:: Exercise directions ::
Retype all of the data. Every line must match exactly.

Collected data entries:
####

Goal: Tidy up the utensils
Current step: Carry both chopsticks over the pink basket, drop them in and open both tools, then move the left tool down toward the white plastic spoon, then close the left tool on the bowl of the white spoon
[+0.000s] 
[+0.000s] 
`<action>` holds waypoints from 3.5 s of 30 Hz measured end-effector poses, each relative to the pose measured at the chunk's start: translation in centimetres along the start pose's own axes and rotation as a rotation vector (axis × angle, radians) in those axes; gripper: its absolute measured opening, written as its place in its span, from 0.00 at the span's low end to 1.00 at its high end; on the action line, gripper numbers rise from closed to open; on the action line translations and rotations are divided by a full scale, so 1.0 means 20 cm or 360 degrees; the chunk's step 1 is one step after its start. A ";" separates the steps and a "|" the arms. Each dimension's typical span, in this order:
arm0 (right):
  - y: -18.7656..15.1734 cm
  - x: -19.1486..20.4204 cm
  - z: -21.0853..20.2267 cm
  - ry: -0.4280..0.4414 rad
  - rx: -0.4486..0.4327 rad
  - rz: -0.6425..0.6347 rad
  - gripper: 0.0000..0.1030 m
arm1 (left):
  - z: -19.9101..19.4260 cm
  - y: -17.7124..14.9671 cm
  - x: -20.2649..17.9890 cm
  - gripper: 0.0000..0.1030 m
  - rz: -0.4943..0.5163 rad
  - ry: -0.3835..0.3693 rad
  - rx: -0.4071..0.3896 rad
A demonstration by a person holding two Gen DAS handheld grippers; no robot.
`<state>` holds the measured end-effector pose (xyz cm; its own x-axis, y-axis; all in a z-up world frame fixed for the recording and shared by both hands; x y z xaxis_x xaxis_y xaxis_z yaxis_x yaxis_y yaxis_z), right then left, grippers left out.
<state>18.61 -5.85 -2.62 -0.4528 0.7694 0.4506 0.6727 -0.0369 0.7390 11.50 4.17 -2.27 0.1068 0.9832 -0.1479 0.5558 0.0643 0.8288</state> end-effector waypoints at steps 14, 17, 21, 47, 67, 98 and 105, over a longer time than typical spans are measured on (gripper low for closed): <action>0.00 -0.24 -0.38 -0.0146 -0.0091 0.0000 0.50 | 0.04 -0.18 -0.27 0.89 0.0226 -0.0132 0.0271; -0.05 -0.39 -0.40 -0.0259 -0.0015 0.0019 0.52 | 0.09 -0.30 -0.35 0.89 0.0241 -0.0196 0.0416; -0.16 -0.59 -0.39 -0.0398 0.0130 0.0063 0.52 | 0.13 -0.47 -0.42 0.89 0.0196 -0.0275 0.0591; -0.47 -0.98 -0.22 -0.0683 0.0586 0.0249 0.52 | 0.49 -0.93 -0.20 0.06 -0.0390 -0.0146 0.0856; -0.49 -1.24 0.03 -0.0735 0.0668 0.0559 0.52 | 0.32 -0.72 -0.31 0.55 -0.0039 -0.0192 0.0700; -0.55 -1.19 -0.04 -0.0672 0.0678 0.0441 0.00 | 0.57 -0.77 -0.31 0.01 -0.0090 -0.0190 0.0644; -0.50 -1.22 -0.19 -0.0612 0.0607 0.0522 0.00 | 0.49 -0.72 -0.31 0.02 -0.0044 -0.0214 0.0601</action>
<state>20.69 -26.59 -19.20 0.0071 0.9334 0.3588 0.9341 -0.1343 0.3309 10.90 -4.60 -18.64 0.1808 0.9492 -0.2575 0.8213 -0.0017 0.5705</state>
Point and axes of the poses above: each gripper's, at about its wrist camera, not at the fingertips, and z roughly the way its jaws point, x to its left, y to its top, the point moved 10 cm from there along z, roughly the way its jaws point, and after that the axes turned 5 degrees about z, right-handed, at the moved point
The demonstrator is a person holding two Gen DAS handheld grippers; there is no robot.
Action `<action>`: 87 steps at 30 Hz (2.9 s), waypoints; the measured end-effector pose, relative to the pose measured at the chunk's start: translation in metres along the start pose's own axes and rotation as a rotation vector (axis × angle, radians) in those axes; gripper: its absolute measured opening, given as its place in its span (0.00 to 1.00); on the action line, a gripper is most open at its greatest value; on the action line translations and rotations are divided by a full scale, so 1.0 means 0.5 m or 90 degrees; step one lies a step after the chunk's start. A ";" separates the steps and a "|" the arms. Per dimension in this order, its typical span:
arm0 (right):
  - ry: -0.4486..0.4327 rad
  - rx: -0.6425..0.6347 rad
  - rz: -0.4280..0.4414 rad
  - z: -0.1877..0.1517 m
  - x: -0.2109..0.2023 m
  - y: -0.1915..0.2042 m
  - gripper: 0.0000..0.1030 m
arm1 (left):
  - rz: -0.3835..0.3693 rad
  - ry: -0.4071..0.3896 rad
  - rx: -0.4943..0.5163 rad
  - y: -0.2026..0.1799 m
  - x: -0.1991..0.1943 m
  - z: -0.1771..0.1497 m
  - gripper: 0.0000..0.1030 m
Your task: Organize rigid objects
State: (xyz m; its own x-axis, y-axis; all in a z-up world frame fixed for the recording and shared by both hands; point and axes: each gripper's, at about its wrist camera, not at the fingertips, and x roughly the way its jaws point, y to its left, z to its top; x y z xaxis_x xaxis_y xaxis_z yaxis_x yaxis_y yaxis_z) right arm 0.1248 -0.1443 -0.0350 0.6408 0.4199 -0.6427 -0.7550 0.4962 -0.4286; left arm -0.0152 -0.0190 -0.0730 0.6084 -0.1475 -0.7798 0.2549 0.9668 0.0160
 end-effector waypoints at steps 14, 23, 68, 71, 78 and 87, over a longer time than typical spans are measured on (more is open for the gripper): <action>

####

:: Exercise output ::
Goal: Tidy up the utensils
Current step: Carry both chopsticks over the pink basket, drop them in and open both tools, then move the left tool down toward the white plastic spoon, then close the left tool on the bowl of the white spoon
[+0.000s] 
[+0.000s] 
`<action>` holds waypoints from 3.5 s of 30 Hz measured end-effector poses, each relative to the pose measured at the chunk's start: translation in centimetres along the start pose's own axes and rotation as a rotation vector (axis × angle, radians) in those axes; gripper: its absolute measured opening, written as its place in its span, from 0.00 at the span's low end to 1.00 at its high end; on the action line, gripper numbers rise from closed to open; on the action line translations and rotations are divided by a full scale, so 1.0 means 20 cm or 360 degrees; the chunk's step 1 is one step after its start. A ";" separates the steps and a "|" the arms. Each dimension's typical span, in this order:
arm0 (right):
  - y: -18.7656..15.1734 cm
  - x: -19.1486..20.4204 cm
  - z: -21.0853..20.2267 cm
  - ry: -0.4280..0.4414 rad
  - rx: -0.4486..0.4327 rad
  - rz: -0.6425..0.6347 rad
  - gripper: 0.0000..0.1030 m
arm1 (left):
  - z: -19.9101..19.4260 cm
  - y: -17.7124..14.9671 cm
  - x: -20.2649..17.9890 cm
  - gripper: 0.0000..0.1030 m
  - rz: -0.4943..0.5163 rad
  - ry: -0.3835..0.3693 rad
  - rx: -0.4071..0.3896 rad
A demonstration by a person holding two Gen DAS handheld grippers; no robot.
`<state>` holds the measured end-effector pose (xyz cm; its own x-axis, y-axis; all in a z-up world frame fixed for the recording and shared by both hands; x y z xaxis_x xaxis_y xaxis_z yaxis_x yaxis_y yaxis_z), right then left, grippers left out.
<state>18.61 -5.85 -2.62 -0.4528 0.7694 0.4506 0.6727 -0.0369 0.7390 11.50 4.17 -2.27 0.1068 0.9832 -0.1479 0.5558 0.0643 0.8288</state> end-effector waypoints at steps 14, 17, 21, 47, 67, 98 and 105, over a longer time than typical spans are measured on (gripper low for closed): <action>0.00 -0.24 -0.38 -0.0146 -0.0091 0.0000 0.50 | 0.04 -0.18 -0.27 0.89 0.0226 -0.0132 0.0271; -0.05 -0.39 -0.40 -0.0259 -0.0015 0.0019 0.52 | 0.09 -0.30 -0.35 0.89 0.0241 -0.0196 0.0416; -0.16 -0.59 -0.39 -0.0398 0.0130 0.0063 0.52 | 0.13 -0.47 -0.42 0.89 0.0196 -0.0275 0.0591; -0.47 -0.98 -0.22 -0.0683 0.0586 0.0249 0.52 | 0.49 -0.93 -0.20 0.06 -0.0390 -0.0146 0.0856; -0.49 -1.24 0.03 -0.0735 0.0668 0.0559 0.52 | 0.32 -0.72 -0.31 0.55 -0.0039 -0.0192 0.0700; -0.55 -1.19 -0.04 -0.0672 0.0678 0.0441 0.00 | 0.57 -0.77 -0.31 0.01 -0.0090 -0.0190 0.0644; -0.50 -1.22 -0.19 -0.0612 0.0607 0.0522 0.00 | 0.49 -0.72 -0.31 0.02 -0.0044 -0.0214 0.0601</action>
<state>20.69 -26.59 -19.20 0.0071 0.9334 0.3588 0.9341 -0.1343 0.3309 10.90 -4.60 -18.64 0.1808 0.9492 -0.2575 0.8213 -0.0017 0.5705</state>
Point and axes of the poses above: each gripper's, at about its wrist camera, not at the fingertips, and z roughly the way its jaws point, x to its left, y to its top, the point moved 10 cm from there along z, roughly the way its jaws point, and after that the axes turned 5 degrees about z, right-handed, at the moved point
The demonstrator is a person holding two Gen DAS handheld grippers; there is no robot.
Action `<action>`: 87 steps at 30 Hz (2.9 s), waypoints; the measured end-effector pose, relative to the pose measured at the chunk's start: translation in metres along the start pose's own axes and rotation as a rotation vector (axis × angle, radians) in those axes; gripper: its absolute measured opening, given as its place in its span (0.00 to 1.00); on the action line, a gripper is most open at its greatest value; on the action line translations and rotations are divided by a full scale, so 1.0 means 0.5 m or 90 degrees; step one lies a step after the chunk's start. A ";" separates the steps and a "|" the arms. Per dimension in this order, its typical span:
arm0 (right):
  - ry: -0.4486..0.4327 rad
  - rx: -0.6425..0.6347 rad
  - rz: -0.4280..0.4414 rad
  - z: -0.1877..0.1517 m
  - x: -0.2109..0.2023 m
  - y: -0.1915..0.2042 m
  - gripper: 0.0000..0.1030 m
arm1 (left):
  - rz: -0.3835..0.3693 rad
  - ry: -0.4071..0.3896 rad
  - rx: -0.4943..0.5163 rad
  - y: -0.2026..0.1799 m
  - x: -0.1991..0.1943 m
  - z: -0.1771..0.1497 m
  - gripper: 0.0000..0.1030 m
Your task: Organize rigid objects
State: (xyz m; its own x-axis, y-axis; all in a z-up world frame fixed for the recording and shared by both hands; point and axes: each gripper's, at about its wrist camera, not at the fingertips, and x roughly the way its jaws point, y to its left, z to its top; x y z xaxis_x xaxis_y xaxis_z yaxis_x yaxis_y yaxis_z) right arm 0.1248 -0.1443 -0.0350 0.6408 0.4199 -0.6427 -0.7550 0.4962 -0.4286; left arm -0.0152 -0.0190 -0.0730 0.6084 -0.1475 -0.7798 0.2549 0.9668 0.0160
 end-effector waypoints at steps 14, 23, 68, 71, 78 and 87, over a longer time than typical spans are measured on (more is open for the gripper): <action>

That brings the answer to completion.